### To do:
Using the data below, gather each line that includes the word "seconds".

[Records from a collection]
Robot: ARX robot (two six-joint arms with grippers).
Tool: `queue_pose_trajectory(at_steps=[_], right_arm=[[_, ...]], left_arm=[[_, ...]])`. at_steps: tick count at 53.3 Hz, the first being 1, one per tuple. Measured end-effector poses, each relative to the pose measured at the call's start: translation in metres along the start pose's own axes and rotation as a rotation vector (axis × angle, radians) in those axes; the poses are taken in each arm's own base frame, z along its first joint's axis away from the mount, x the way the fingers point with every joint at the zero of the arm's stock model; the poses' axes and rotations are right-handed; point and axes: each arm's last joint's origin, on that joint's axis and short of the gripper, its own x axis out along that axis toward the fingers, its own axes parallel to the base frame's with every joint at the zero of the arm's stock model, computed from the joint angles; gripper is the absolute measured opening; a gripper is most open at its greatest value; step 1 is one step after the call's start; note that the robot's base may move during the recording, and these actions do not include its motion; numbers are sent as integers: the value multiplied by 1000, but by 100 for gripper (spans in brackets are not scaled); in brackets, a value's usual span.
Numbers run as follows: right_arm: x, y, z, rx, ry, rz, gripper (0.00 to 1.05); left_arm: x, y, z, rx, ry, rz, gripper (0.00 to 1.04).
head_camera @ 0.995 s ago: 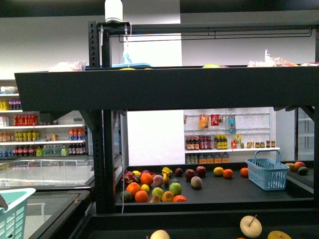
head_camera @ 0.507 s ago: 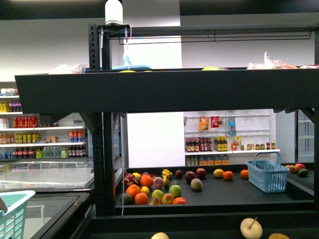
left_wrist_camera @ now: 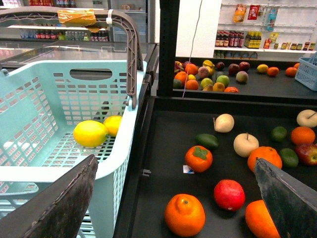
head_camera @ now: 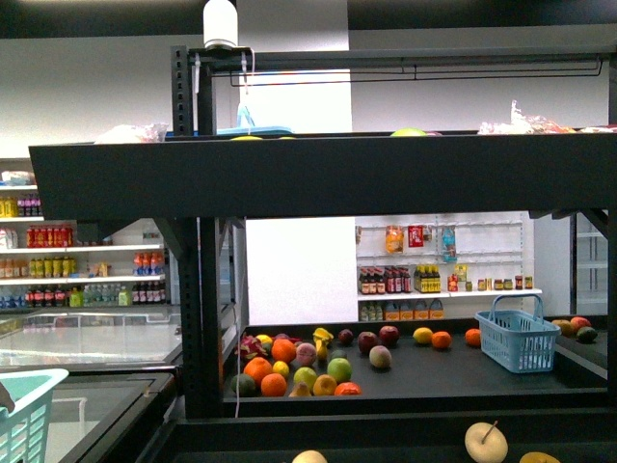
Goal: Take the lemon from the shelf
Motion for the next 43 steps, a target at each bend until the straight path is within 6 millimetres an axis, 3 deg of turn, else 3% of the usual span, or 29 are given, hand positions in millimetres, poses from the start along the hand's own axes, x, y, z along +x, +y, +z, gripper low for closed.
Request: queue_pose_trajectory(at_steps=[43], right_arm=[[0,0,0,0,0,0,97]], left_arm=[[0,0,0,0,0,0,97]])
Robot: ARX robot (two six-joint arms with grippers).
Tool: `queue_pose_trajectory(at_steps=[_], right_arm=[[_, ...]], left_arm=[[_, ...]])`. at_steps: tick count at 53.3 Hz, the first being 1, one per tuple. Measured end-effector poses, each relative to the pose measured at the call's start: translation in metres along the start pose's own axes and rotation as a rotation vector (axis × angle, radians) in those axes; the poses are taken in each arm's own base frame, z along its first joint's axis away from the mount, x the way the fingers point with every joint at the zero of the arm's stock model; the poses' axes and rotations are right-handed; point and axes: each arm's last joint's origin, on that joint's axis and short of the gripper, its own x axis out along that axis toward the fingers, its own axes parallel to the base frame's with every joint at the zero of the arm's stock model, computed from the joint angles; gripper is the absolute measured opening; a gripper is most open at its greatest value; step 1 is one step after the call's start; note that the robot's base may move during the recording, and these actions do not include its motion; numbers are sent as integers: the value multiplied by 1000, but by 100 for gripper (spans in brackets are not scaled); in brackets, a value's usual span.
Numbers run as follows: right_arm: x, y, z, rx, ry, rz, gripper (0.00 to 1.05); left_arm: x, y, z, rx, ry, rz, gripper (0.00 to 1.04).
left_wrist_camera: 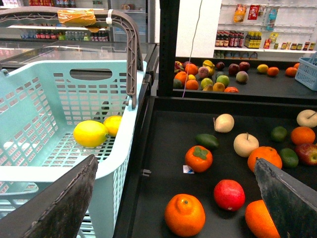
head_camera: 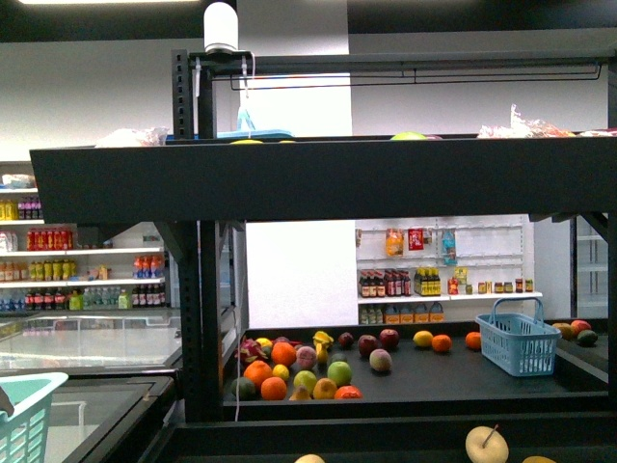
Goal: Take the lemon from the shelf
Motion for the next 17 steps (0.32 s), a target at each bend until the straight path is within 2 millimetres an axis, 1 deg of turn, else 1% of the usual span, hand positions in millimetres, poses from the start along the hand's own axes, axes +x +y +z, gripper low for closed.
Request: queue_pose_trajectory(at_steps=[17], right_arm=[[0,0,0,0,0,0,97]], left_arm=[[0,0,0,0,0,0,97]])
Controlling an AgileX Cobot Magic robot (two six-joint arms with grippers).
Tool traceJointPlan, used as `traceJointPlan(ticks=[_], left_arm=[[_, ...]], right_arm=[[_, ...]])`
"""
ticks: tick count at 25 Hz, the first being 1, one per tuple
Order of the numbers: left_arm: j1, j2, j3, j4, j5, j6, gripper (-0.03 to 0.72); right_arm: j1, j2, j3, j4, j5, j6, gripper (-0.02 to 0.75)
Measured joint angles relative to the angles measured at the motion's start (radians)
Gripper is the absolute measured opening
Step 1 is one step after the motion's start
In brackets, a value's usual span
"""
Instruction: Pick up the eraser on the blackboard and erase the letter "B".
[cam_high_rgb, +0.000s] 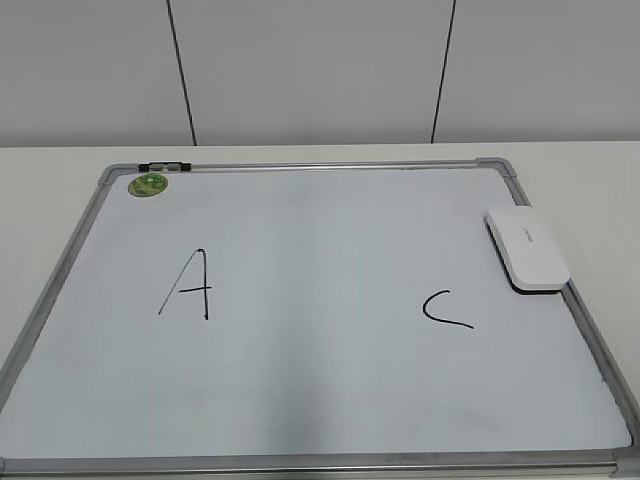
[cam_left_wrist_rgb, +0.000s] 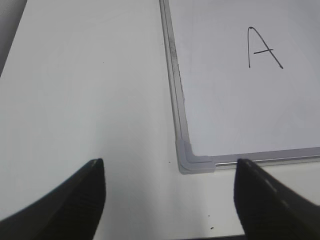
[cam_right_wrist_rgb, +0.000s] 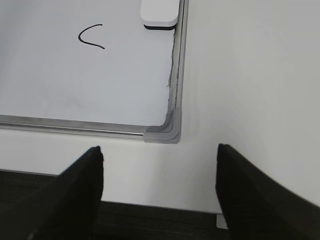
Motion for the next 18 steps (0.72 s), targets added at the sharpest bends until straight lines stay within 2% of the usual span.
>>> traceJointPlan(ticks=[9,12,18], left_arm=[[0.002,0.000,0.000,0.000,-0.002,0.002,0.589],[0.031,-0.006,0.000,0.000,-0.002,0.002,0.589],[0.067,-0.094,0.000,0.000,-0.002,0.002,0.589]], right_arm=[[0.000,-0.006,0.000,0.000,0.000,0.000,0.520],[-0.004,-0.011,0.000,0.000,0.000,0.000,0.520],[-0.088,-0.113,0.000,0.000,0.000,0.000,0.520]])
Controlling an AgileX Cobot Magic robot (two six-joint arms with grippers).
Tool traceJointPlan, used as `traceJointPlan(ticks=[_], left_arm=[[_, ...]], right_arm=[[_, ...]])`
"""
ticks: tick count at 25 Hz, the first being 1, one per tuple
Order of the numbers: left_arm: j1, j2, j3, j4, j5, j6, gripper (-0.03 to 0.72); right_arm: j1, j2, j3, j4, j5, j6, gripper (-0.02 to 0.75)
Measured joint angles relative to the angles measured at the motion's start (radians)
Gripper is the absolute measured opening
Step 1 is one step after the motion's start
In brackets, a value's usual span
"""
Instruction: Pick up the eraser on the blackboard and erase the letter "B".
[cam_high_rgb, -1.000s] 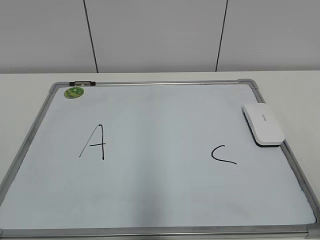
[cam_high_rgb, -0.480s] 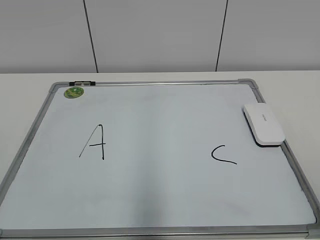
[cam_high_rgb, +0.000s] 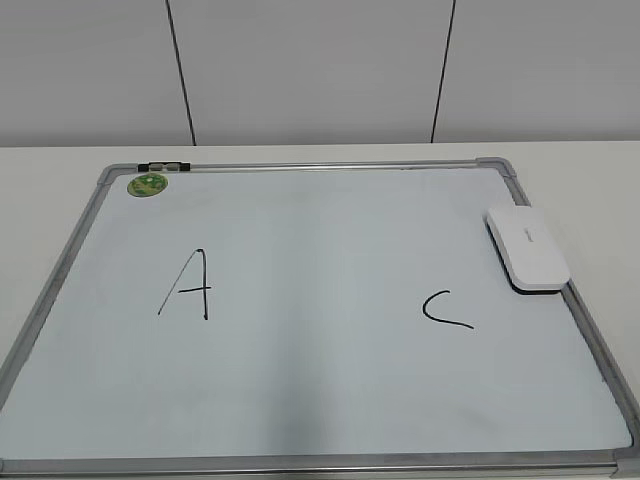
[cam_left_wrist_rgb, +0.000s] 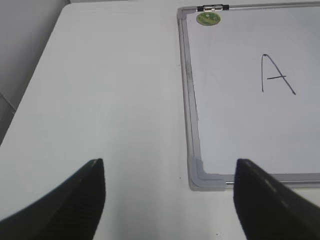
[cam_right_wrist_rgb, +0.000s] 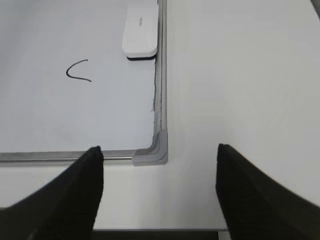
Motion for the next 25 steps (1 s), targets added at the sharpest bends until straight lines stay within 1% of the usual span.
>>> traceJointPlan(ticks=[3,7,25], left_arm=[[0.000,-0.009,0.000,0.000,-0.001,0.000,0.589],[0.001,-0.009,0.000,0.000,-0.001,0.000,0.589],[0.001,-0.009,0.000,0.000,-0.002,0.000,0.588]], right_arm=[[-0.032,-0.043,0.000,0.000,0.003,0.000,0.520],[-0.044,-0.046,0.000,0.000,0.003,0.000,0.520],[-0.044,-0.046,0.000,0.000,0.003,0.000,0.520]])
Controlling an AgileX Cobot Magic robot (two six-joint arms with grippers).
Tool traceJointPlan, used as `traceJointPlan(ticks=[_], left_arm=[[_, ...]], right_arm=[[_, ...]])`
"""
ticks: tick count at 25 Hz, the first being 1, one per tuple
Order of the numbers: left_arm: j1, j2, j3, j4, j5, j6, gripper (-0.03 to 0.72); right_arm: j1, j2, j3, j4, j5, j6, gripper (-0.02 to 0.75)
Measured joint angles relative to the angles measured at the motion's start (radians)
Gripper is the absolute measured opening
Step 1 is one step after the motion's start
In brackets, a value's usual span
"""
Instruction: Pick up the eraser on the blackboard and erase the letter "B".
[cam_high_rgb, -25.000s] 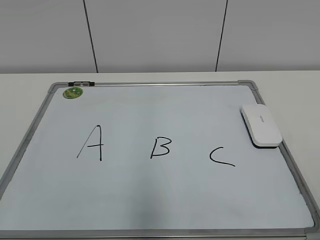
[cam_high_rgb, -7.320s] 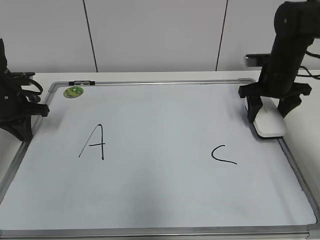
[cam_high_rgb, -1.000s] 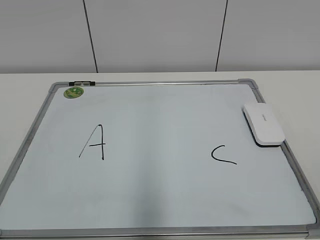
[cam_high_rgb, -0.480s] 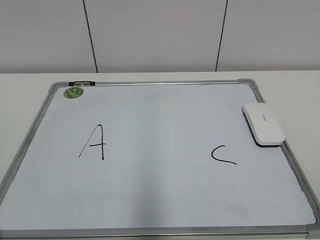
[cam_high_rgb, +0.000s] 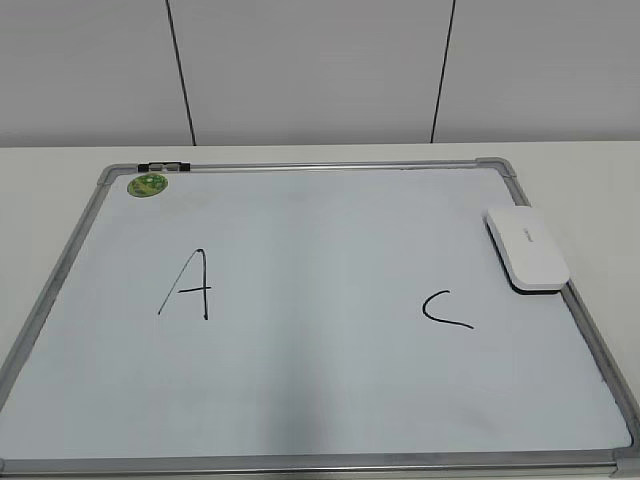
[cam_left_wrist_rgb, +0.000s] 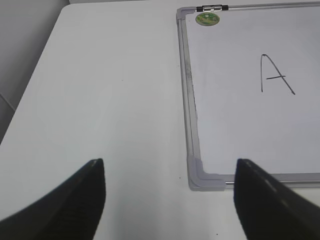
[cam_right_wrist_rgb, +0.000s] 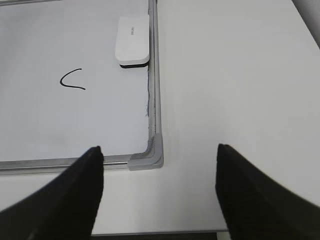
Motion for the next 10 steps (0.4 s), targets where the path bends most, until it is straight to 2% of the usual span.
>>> traceJointPlan(ticks=[10], left_arm=[[0.002,0.000,0.000,0.000,0.000,0.000,0.588]], right_arm=[[0.000,0.000,0.000,0.000,0.000,0.000,0.520]])
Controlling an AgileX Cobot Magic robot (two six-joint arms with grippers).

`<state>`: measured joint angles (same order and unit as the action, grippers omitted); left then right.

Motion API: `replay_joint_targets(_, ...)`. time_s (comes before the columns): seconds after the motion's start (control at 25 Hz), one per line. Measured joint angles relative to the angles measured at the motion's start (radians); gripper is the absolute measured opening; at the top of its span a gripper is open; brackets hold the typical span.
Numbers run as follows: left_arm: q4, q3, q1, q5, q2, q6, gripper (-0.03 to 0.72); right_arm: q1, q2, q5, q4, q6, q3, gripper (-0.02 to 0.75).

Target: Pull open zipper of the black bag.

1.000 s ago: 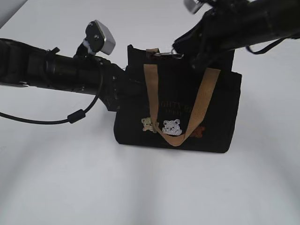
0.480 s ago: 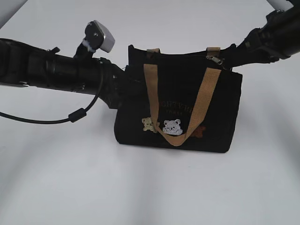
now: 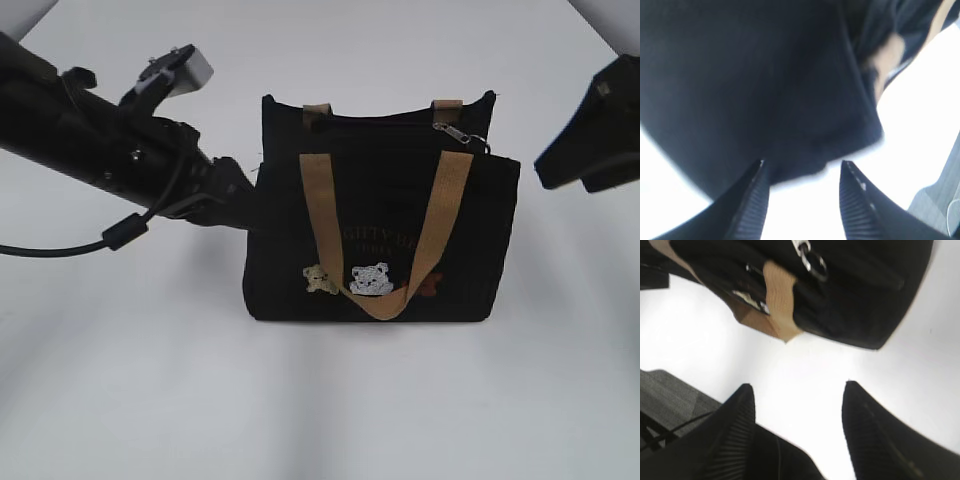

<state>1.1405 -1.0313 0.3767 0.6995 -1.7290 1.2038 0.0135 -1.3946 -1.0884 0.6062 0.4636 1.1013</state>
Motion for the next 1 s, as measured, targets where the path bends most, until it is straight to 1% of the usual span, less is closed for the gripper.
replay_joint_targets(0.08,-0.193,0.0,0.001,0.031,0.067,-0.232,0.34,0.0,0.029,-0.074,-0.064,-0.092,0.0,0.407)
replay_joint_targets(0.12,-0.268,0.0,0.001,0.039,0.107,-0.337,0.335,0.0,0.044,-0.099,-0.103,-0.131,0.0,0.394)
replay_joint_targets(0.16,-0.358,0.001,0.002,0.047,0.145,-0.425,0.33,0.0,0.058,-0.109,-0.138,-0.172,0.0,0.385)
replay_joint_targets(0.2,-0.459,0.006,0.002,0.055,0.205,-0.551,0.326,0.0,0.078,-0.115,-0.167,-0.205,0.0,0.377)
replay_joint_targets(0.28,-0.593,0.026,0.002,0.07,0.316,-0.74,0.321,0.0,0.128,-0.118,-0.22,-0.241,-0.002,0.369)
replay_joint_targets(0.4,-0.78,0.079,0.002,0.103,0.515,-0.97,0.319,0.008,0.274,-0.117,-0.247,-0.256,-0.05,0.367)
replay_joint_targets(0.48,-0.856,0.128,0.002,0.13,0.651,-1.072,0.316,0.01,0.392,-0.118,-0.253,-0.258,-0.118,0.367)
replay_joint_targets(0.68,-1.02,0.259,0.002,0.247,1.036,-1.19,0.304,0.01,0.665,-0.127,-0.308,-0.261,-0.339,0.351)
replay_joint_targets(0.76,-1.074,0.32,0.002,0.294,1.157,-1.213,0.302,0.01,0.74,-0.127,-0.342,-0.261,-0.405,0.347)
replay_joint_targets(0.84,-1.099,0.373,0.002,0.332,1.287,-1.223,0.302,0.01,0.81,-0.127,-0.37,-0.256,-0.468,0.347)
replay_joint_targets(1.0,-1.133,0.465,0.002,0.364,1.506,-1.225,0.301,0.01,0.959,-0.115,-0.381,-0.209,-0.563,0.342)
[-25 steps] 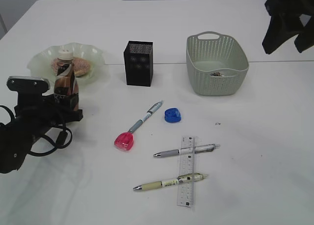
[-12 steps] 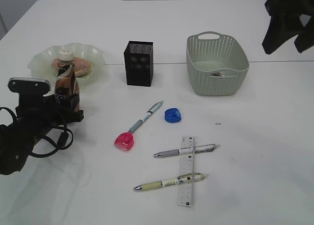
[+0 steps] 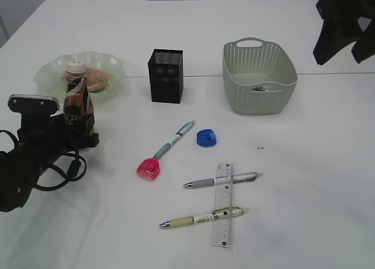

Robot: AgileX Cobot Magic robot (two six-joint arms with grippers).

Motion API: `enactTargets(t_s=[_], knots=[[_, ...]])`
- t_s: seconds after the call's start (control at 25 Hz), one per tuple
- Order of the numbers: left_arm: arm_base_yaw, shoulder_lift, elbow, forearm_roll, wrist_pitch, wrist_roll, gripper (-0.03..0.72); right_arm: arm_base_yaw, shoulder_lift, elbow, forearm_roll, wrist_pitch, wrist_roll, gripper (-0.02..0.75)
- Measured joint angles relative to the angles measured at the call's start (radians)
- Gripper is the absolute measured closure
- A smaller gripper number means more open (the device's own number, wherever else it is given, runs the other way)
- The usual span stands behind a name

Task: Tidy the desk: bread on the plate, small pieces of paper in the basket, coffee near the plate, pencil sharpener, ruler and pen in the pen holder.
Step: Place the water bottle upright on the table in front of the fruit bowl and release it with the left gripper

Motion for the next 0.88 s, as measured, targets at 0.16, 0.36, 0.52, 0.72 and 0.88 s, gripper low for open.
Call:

### Exercise response:
Motion API: `replay_joint_targets(_, ...)`. time_s (comes before the columns): seconds after the motion's start (control at 25 Hz), one per line. Measured joint angles relative to the angles measured at the motion's start (radians); gripper is the absolute measured opening; at the top of its span a gripper is open; brackets hold the typical span.
- t_s: seconds after the call's start (control at 25 Hz), one per tuple

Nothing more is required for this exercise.